**Task objective**
Each line in the data holding "text" should be listed.

**Dataset entries**
*** Block opens ***
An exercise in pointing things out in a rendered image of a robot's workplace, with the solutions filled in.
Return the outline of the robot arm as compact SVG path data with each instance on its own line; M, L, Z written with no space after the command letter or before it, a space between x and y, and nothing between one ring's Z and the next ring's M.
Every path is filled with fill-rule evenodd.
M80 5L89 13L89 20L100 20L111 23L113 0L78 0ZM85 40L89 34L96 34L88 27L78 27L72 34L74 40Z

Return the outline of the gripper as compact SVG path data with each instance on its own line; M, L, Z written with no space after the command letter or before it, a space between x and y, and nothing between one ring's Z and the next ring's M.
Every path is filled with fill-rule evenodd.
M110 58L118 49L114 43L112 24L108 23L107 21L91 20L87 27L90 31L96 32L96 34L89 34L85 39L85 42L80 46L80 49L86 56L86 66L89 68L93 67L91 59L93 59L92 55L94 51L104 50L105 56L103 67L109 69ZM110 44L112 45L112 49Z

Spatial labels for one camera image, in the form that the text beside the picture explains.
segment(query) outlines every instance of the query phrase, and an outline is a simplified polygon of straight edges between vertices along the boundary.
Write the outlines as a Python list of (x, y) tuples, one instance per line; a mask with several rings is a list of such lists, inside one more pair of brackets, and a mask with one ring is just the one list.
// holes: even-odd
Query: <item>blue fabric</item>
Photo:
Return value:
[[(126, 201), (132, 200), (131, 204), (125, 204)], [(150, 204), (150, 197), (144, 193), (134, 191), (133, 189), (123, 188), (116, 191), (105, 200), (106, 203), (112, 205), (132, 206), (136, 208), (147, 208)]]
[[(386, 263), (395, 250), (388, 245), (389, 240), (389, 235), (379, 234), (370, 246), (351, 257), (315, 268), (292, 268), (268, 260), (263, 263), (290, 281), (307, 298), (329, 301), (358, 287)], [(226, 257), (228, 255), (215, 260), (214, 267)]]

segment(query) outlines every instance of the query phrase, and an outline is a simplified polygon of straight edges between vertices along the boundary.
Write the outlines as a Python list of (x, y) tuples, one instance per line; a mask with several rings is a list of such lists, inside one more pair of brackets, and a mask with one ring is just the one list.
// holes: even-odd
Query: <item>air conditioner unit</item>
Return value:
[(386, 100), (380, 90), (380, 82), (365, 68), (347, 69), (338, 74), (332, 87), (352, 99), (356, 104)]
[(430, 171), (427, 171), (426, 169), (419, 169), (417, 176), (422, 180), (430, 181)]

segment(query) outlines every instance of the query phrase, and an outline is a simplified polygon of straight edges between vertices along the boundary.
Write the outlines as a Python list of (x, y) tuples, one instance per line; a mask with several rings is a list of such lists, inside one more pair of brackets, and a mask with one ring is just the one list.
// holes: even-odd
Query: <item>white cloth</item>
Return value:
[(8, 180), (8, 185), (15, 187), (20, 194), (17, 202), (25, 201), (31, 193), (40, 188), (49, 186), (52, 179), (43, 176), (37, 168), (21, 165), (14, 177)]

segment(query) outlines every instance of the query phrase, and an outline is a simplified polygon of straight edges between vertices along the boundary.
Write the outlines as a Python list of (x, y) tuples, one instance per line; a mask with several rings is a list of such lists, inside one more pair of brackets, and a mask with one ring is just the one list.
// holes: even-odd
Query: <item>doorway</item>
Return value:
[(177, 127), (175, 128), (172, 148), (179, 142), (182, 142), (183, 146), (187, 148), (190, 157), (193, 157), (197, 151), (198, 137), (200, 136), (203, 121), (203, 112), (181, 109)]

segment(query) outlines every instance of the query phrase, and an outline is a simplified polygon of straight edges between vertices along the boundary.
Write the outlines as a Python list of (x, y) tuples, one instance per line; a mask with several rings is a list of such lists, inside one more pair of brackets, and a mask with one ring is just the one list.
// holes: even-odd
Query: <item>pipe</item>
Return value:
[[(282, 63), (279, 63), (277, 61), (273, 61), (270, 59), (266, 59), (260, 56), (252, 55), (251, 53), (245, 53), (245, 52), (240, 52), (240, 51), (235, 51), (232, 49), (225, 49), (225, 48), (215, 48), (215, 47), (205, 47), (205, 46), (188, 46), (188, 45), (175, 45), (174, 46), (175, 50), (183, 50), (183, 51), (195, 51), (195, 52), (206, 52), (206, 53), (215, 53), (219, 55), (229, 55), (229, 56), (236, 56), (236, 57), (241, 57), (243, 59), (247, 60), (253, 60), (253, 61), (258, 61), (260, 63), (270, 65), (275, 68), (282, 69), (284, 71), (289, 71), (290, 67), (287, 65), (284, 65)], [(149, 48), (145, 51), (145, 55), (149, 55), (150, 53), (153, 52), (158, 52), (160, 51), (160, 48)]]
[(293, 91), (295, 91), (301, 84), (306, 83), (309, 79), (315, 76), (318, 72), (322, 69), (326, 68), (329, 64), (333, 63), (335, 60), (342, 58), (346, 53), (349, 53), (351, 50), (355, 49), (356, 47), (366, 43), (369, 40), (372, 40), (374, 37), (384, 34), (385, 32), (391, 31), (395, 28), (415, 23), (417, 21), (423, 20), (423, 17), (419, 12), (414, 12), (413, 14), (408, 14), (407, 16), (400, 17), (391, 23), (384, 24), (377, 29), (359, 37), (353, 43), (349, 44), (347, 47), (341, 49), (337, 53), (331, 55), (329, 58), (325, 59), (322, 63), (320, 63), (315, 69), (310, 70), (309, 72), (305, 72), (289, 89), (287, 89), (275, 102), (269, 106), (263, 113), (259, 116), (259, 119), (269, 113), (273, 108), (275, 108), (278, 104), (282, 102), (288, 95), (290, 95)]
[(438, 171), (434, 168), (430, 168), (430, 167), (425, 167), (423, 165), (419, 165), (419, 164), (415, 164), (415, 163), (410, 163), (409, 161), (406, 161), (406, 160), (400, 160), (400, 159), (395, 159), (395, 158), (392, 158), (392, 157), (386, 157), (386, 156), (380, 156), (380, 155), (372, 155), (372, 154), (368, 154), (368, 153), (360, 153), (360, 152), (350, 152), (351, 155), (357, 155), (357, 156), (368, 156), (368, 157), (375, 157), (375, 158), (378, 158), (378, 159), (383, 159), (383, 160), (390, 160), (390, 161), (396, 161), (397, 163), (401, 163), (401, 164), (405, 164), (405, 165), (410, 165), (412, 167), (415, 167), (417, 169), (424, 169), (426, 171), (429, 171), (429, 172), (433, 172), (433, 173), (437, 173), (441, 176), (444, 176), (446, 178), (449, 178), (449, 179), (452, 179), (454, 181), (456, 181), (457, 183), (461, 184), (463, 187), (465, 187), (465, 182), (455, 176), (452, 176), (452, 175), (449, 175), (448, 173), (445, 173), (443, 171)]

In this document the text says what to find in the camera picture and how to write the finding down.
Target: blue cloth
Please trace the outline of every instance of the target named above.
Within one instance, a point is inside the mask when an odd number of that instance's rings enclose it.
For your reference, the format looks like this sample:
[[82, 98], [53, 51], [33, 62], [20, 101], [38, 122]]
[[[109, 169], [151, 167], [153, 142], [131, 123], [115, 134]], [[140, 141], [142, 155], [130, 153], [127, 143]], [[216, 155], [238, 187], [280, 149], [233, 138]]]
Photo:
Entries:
*** Block closes ***
*** Block opens ***
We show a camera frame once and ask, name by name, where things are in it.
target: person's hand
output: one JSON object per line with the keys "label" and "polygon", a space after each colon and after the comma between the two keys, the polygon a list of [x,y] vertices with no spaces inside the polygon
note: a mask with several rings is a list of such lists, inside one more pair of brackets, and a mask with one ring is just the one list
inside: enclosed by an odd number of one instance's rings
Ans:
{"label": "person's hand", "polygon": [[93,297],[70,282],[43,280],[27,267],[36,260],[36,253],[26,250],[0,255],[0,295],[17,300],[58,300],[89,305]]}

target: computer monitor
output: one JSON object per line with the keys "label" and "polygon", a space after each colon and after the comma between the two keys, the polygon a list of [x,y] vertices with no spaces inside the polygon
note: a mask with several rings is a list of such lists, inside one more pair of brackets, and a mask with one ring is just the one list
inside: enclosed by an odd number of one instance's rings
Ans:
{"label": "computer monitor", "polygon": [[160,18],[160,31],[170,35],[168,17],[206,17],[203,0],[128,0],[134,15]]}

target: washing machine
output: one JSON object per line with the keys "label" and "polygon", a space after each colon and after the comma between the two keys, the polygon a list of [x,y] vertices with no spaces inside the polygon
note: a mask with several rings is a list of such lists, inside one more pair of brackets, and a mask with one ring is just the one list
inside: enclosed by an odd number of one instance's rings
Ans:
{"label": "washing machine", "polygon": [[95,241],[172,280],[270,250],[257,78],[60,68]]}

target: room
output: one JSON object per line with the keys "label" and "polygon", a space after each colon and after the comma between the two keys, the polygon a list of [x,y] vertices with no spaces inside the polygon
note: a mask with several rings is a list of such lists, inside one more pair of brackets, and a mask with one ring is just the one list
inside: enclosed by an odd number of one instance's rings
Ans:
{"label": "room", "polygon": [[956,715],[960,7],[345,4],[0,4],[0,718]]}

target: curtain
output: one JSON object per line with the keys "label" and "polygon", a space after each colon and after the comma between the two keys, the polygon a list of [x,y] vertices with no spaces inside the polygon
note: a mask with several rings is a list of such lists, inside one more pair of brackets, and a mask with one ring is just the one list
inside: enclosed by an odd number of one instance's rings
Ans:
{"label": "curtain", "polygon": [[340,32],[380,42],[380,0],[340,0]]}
*** Block closes ***
**Result of this exercise**
Spatial labels for one camera image, in the form that the text beside the picture explains.
In this document the text says what to find in the camera picture and how to write the finding down.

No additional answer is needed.